WHAT THE TASK REQUIRES =
State how many lines in this listing include the word "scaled", and nothing else.

BEGIN INFORMATION

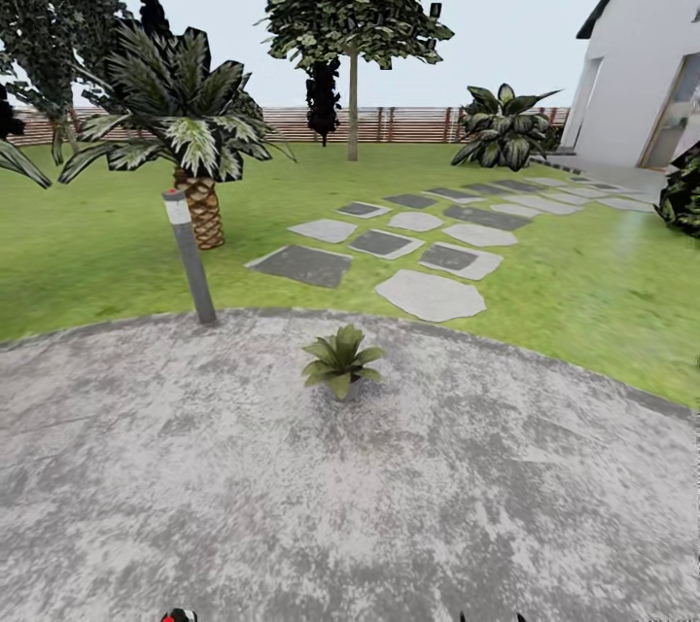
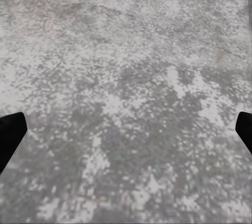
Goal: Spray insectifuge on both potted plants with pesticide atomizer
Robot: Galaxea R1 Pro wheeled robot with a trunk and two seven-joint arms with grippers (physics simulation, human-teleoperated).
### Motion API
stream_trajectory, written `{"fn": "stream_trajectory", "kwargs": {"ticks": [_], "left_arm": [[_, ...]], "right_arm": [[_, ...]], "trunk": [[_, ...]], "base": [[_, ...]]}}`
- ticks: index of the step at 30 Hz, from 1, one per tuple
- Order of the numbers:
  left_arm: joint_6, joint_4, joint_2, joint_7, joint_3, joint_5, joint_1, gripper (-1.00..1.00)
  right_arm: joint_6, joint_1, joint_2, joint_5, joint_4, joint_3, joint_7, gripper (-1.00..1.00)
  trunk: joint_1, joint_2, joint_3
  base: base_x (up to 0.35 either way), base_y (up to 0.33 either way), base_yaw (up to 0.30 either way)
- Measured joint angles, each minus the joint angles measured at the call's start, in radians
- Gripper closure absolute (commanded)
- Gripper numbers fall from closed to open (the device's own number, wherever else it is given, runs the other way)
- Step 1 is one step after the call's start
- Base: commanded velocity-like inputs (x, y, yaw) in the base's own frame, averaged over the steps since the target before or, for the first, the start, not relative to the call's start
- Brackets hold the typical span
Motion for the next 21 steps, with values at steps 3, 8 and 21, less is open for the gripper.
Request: {"fn": "stream_trajectory", "kwargs": {"ticks": [3, 8, 21], "left_arm": [[-0.001, 0.0, -0.001, 0.0, 0.0, 0.0, 0.0, 1.0], [-0.001, -0.001, -0.001, 0.0, 0.0, 0.0, 0.0, 1.0], [0.0, 0.0, -0.001, 0.0, 0.0, -0.001, 0.0, 1.0]], "right_arm": [[0.0, 0.0, 0.001, -0.001, 0.0, 0.0, 0.0, -1.0], [-0.001, 0.0, 0.002, -0.001, 0.0, 0.0, 0.0, -1.0], [0.0, 0.0, 0.002, 0.0, 0.0, 0.0, -0.001, -1.0]], "trunk": [[0.0, 0.0, 0.0], [0.0, 0.0, 0.0], [0.0, 0.0, 0.0]], "base": [[0.233, 0.279, -0.263], [0.213, 0.283, -0.183], [0.213, 0.277, -0.01]]}}
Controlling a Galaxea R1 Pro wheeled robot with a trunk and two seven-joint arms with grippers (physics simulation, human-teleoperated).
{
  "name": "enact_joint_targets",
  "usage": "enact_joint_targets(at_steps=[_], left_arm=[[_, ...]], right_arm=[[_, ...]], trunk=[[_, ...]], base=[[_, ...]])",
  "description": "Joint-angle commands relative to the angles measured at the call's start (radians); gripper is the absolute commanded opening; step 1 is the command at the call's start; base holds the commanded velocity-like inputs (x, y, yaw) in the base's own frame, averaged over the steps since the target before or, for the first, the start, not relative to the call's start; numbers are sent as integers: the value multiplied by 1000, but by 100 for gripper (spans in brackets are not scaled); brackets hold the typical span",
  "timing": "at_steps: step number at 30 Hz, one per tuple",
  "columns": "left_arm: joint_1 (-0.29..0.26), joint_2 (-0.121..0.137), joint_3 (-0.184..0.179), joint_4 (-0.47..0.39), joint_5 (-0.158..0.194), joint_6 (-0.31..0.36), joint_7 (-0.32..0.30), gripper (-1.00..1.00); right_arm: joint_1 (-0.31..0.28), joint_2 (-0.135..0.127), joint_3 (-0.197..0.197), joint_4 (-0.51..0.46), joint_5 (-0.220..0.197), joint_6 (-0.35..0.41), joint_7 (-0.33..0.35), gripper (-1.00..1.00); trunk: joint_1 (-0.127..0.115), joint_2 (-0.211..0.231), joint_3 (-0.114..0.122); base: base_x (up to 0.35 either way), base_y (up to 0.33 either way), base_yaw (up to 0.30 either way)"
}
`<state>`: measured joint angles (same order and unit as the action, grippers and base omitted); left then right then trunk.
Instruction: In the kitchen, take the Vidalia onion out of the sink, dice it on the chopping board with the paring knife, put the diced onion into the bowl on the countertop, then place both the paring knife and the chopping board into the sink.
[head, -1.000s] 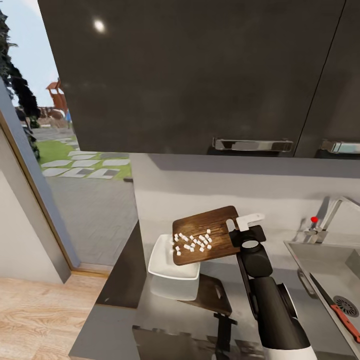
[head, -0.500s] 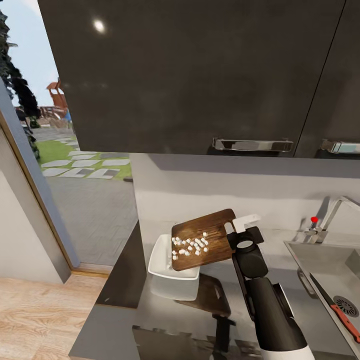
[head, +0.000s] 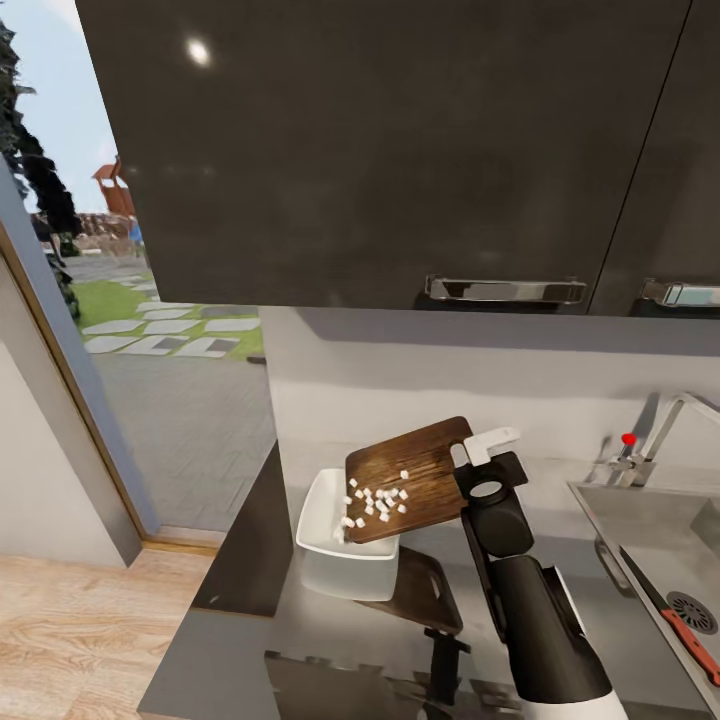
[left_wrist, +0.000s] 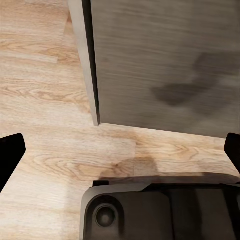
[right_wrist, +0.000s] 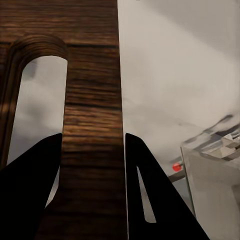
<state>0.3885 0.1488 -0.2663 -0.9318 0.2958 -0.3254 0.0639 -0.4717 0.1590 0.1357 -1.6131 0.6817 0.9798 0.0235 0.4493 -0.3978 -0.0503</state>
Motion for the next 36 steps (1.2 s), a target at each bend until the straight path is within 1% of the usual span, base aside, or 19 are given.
enact_joint_targets(at_steps=[1,3,4,9,14,28,30,33,35,36], left_arm=[[0,2,-5,-1,6,-3,7,100],[0,2,-5,-1,6,-3,7,100],[0,2,-5,-2,6,-3,7,100],[0,2,-5,-4,6,-3,7,100],[0,2,-5,-5,6,-3,7,100],[0,2,-5,-5,6,-3,7,100],[0,2,-5,-5,6,-3,7,100],[0,2,-5,-4,6,-3,7,100],[0,2,-5,-3,6,-3,7,100],[0,2,-5,-3,6,-3,7,100]], right_arm=[[-1,2,1,-1,6,5,3,-100],[-1,15,2,-1,6,5,3,-100],[-1,15,2,-1,7,5,3,-100],[-1,15,2,-1,22,5,3,-100],[-1,15,3,-1,25,5,3,-100],[-1,15,4,-1,29,5,3,-100],[-1,15,10,-1,30,5,3,-100],[-1,15,29,-1,32,5,3,-100],[-1,15,37,-1,43,5,2,-100],[-1,15,40,-2,55,5,2,-100]], trunk=[[1,-2,-2],[1,-2,-2],[1,-2,-2],[1,-2,-2],[1,-2,-2],[1,-2,-2],[1,-2,-2],[1,-2,-2],[1,-2,-2],[1,-2,-2]], base=[[0,0,0],[0,0,0],[0,0,0],[99,67,0],[94,73,0],[-13,3,0],[-10,0,0],[-4,0,0],[-1,0,0],[0,0,0]])
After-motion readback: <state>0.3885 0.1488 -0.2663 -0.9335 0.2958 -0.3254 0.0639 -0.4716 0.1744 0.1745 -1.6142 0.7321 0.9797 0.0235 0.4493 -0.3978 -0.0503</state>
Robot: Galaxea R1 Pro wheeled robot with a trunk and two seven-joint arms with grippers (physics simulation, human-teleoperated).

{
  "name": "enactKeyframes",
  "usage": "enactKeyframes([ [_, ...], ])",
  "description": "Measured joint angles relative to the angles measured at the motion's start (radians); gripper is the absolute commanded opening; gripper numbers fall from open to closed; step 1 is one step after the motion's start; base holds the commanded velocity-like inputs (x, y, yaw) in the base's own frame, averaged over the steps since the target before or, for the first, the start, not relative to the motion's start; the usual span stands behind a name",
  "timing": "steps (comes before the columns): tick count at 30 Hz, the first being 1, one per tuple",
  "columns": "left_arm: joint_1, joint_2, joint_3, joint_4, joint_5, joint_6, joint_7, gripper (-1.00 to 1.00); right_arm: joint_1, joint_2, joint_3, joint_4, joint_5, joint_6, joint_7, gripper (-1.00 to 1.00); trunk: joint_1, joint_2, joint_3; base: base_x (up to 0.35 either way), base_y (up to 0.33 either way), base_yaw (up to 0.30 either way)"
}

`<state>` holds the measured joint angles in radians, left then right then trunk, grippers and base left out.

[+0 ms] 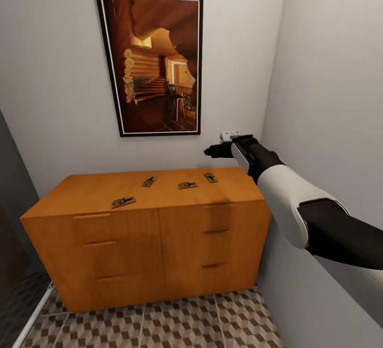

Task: Take the four mousetraps from the cabinet in the bathroom and place them on the bathroom floor. Make sure all four end up on the same floor surface, and ensure that at least two of them are either under or directly next to the same bathroom sink.

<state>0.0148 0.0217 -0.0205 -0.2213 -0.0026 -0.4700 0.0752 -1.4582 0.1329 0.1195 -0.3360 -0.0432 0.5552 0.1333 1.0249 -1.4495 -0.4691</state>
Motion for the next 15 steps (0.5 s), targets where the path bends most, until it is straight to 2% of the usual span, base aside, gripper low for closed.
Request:
enactKeyframes([
  [9,0.0,0.0,0.0,0.0,0.0,0.0,0.0,1.0,0.0,-0.014,-0.001,0.097,0.0,-0.09,0.009,1.0,0.0,0.0,0.0,0.01,0.0,0.0],
  [15,0.0,0.0,0.0,0.0,0.0,0.0,0.0,1.0,0.001,-0.018,-0.001,0.128,-0.001,-0.116,0.011,1.0,0.0,0.0,0.0,0.001,0.0,0.0],
])
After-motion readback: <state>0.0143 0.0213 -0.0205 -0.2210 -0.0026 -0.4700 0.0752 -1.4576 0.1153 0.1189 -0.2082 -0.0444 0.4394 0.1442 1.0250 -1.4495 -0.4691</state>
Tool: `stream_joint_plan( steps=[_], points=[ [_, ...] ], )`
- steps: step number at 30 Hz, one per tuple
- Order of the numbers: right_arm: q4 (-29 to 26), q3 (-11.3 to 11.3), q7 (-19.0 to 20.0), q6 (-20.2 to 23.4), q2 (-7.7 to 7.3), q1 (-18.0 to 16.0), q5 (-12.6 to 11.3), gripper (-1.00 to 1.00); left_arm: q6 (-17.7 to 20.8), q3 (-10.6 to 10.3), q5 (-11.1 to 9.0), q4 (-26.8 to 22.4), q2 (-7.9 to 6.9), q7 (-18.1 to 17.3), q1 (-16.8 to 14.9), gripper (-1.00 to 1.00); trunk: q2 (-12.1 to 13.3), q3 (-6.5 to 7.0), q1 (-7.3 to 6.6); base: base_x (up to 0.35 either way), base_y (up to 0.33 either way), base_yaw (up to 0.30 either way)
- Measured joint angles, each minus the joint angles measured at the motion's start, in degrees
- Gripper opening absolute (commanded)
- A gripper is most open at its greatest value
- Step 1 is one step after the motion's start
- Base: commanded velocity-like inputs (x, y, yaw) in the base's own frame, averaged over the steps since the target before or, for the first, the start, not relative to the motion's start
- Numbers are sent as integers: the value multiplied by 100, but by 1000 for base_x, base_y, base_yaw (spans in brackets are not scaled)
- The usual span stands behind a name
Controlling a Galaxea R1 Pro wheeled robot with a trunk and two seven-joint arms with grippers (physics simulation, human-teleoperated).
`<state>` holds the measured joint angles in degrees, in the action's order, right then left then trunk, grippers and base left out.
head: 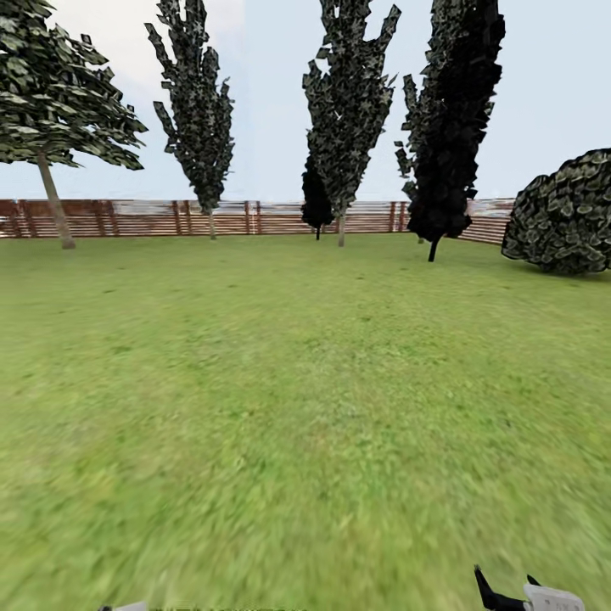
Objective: In the garden, pick up the pesticide atomizer on the floor and spray pesticide onto both trees until each tree trunk is fully covered.
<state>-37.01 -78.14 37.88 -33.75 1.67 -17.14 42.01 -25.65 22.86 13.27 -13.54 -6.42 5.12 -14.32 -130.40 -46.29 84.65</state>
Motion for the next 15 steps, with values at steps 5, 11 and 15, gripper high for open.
stream_joint_plan(
  steps=[5, 11, 15],
  points=[
    [-1, 0, 0, 0, 0, 0, 0, 100, -1, -1, 0, -5, 0, 0, 0, -100, 0, -33, 0, 0, 0, 216],
    [-6, 0, 0, 0, 0, 0, 0, 100, -1, -2, 0, -8, 3, 0, 0, -100, 0, -72, 0, 0, 0, 216],
    [-5, 0, 0, 0, 0, 0, 0, 100, -1, -2, 0, -8, 7, 0, 0, -100, 0, -98, 0, 0, 0, 216]
  ],
)
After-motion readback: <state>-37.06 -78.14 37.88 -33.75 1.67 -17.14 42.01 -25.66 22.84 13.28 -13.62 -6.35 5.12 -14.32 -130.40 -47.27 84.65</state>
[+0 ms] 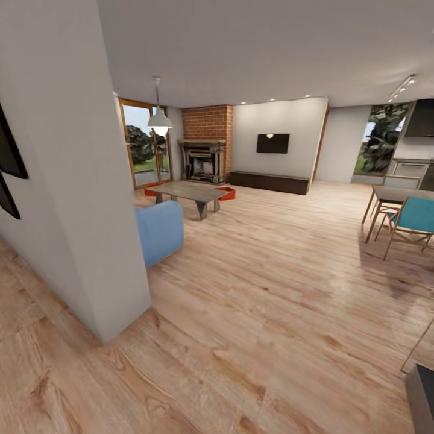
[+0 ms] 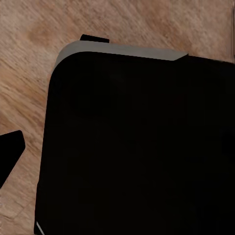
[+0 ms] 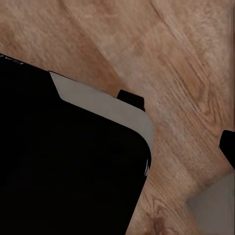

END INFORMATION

OUTPUT FOR THIS TASK =
2